The assumptions of linear regression are:
- Assumption about the form of the model: It is assumed that there is a linear relationship between the dependent and independent variables. It is known as the ‘linearity assumption’.
- Assumptions about the residuals:
- Normality assumption: It is assumed that the error terms, ε(i), are normally distributed.
- Zero mean assumption: It is assumed that the residuals have a mean value of zero, i.e., the error terms are normally distributed around zero.
- Constant variance assumption: It is assumed that the residual terms have the same (but unknown) variance, σ2 . This assumption is also known as the assumption of homogeneity or homoscedasticity.
- Independent error assumption: It is assumed that the residual terms are independent of each other, i.e., their pair-wise covariance is zero.
- Assumptions about the estimators:
- The independent variables are measured without error.
- The independent variables are linearly independent of each other, i.e., there is no multicollinearity in the data.
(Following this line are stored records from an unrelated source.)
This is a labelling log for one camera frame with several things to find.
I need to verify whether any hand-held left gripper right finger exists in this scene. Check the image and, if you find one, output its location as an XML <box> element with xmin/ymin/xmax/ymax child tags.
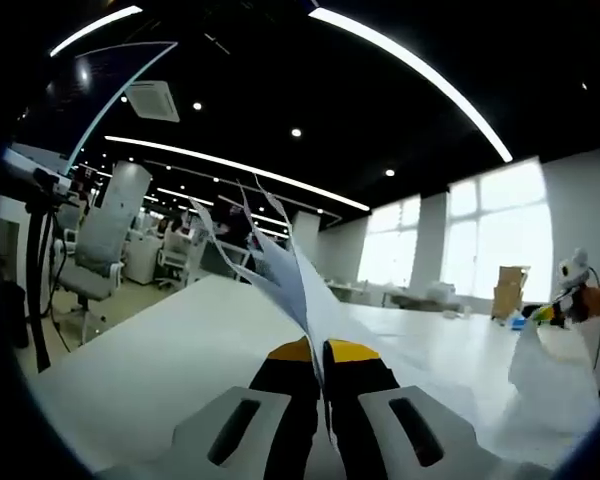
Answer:
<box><xmin>323</xmin><ymin>338</ymin><xmax>481</xmax><ymax>480</ymax></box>

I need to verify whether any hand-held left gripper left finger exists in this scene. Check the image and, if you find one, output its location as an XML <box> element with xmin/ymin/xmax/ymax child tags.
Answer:
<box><xmin>172</xmin><ymin>338</ymin><xmax>324</xmax><ymax>480</ymax></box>

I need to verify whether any white printing paper sheet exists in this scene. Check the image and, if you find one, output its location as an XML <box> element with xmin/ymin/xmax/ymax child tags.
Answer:
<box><xmin>506</xmin><ymin>318</ymin><xmax>600</xmax><ymax>440</ymax></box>

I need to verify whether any brown cardboard box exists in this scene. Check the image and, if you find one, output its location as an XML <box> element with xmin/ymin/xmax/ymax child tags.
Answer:
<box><xmin>489</xmin><ymin>265</ymin><xmax>532</xmax><ymax>322</ymax></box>

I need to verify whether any large bright window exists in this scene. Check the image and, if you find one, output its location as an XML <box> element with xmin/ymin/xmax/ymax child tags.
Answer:
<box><xmin>440</xmin><ymin>160</ymin><xmax>555</xmax><ymax>303</ymax></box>

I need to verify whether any white table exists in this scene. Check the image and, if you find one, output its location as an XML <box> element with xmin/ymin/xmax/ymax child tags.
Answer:
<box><xmin>28</xmin><ymin>272</ymin><xmax>600</xmax><ymax>475</ymax></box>

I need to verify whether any smaller bright window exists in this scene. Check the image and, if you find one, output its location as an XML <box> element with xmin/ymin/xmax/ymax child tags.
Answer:
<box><xmin>356</xmin><ymin>195</ymin><xmax>422</xmax><ymax>287</ymax></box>

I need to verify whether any grey high-back office chair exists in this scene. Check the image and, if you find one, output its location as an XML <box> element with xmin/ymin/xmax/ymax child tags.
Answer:
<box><xmin>53</xmin><ymin>160</ymin><xmax>152</xmax><ymax>347</ymax></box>

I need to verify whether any long ceiling light strip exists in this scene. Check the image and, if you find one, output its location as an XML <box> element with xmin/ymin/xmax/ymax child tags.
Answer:
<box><xmin>103</xmin><ymin>134</ymin><xmax>371</xmax><ymax>212</ymax></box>
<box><xmin>308</xmin><ymin>7</ymin><xmax>515</xmax><ymax>165</ymax></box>

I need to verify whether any black tripod stand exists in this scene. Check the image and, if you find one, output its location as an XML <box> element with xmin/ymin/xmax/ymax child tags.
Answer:
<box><xmin>23</xmin><ymin>167</ymin><xmax>79</xmax><ymax>375</ymax></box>

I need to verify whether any ceiling air conditioner vent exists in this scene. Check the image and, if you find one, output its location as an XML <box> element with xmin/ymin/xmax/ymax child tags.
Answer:
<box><xmin>123</xmin><ymin>81</ymin><xmax>181</xmax><ymax>124</ymax></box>

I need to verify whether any white standing desk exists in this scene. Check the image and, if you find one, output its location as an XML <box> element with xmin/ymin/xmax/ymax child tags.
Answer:
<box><xmin>0</xmin><ymin>144</ymin><xmax>76</xmax><ymax>201</ymax></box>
If the residuals are not normally distributed, their randomness is lost, which implies that the model is not able to explain the relation in the data. Also, the mean of the residuals should be zero.
Y(i)i = β0+ β1x(i) + ε(i)
This is the assumed linear model, where ε is the residual term.
E(Y) = E(β0+ β1x(i) + ε(i))
= E(β0+ β1x(i) + ε(i))
If the expectation(mean) of residuals, E(ε(i)), is zero, the expectations of the target variable and the model become the same, which is one of the targets of the model. The residuals (also known as the error terms) should be independent, meaning there is no correlation between the residuals and the predicted values, or among the residuals. Any correlation implies that there is some relation that the regression model is not able to identify.
If the independent variables are not linearly independent of each other, the uniqueness of the least squares solution (or normal equation solution) is lost.